If you get as busy as the church of Agia Foteini, you, too, can be everything!
Disclaimer: I am not everything, nor do I have a job yet.
I, like most graduate students I know in the humanities, feel the beginnings of an anxiety attack whenever I think about future employment. Job ads are looking for candidates capable of teaching archaeology, history of art, ancient history, and two ancient languages. They want a high research profile but also evidence of extensive and impeccable teaching. It’s scary, and I have days when I just don’t know what to do. On the days I do, I try to keep in mind the example of a few of my peers who “made it.”
A fellow student who graduated a short while ago and got a job in our field, possessing of a much more analytical and calm mind than yours truly, figured out early on in her education what most universities are looking for in faculty: research, teaching, and academic/administrative service. (One also hopes these would be valuable skills in the non-academic world.) She then made a point of doing a little bit of each every semester. Importantly, she pointed out that not all of these need be huge commitments, and some of them are easiest to realize while still a pre-candidate (so start early!). Part-taking in the running of a graduate student organization will give you valuable experience with organizing, fund-raising, the bureaucracy involved, running meetings, and perhaps organizing conferences. Some of my friends are student representatives on departmental committees. You might also need to go outside of the university for more experience: my program does not have a need for a lot of GSIs or lecturers, so I am currently applying to teach short study-abroad courses in the summers to boost my teaching profile.
Another student had less experience by way of “service,” but had consciously written not only on her core research but also on a broad range of topics within and outside her field. Not all of these articles were as profound, thorough, and ground-breaking as her main research project, but they show she is capable of speaking intelligently about different topics and is familiar with some debates and issues within subfields. It’s in no one’s interest to write articles or present papers that are subpar, but maybe you can identify a small issue that interests you that you can worry at without devoting your life to it. I am not an art historian, but I am publishing a small set of terracotta figurines found in an excavation I participated in. It will not revolutionize the field, but it’s also not going to take me years to publish. It is teaching me a whole lot about basic skills art historians use on a daily basis, and will not only add a line to my CV but will allow me to talk to art historians without sounding like a complete bumbling idiot. It can be difficult to write outside of your comfort zone, but I try to remind myself that it’s okay to dabble.

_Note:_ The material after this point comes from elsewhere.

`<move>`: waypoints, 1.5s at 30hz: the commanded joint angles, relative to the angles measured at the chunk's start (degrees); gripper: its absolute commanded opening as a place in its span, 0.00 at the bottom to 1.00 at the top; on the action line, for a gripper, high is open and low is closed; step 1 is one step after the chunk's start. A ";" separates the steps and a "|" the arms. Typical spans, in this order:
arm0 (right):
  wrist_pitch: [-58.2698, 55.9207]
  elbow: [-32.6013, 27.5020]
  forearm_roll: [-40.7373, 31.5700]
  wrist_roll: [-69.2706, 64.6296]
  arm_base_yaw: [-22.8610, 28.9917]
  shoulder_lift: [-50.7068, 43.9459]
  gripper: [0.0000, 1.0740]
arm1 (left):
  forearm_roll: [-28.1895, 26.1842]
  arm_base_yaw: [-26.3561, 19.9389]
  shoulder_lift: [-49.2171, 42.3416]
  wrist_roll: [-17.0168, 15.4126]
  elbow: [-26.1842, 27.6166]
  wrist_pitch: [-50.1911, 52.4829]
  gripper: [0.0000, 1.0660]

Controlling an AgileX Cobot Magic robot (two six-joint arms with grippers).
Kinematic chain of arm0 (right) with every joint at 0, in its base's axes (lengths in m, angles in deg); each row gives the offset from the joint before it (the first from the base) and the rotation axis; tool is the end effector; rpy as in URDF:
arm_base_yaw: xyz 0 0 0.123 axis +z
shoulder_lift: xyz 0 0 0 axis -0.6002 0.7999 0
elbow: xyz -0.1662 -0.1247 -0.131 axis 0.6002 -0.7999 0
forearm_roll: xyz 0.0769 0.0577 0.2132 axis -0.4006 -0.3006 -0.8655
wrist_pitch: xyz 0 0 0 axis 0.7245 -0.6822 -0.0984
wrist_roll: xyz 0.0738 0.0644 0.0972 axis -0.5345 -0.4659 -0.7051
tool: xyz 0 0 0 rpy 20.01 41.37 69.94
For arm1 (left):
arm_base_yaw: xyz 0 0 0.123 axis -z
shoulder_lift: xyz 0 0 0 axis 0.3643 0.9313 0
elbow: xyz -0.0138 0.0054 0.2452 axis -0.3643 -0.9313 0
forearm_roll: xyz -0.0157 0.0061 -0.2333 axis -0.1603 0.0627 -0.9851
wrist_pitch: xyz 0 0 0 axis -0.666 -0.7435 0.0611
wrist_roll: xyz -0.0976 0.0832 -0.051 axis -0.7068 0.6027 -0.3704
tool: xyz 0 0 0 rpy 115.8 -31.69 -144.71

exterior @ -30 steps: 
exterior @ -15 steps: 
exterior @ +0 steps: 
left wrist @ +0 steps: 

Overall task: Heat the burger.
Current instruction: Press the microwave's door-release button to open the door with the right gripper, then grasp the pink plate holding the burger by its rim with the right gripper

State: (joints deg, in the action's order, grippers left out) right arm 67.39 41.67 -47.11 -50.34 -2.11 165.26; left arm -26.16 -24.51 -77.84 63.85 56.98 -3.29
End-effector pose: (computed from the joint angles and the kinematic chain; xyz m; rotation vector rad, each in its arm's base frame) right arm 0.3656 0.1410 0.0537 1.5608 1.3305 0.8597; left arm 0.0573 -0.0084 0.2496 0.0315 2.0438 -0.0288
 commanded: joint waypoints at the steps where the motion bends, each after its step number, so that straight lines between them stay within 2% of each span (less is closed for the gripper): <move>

Other ways to boost your CV, sometimes without even realizing, is to get a bit more serious about your past-times, passions, and hobbies. I am interested in gender, intersectionality, and inequality. Visiting feminist discussion forums, reading articles and blogs online, and writing occasional contributions myself feels like a break from academics and research, but without realizing it, I have been doing research on these topics for years. Again, this does not mean I am an expert or a specialist in the field, but I am now capable of having a somewhat informed discussion about gender and can, to a degree, incorporate it into my research and teaching.
Oh and, start a website. This was the one and only piece of advice given to me by someone I greatly admire, so I quickly did as told. I can’t say I have been inundated with job offers yet, but I have already run into people who know my name because my website popped up when they were googling projects I have worked on. (Wink-wink, nudge-nudge, it’s elinasalminen.wordpress.com.)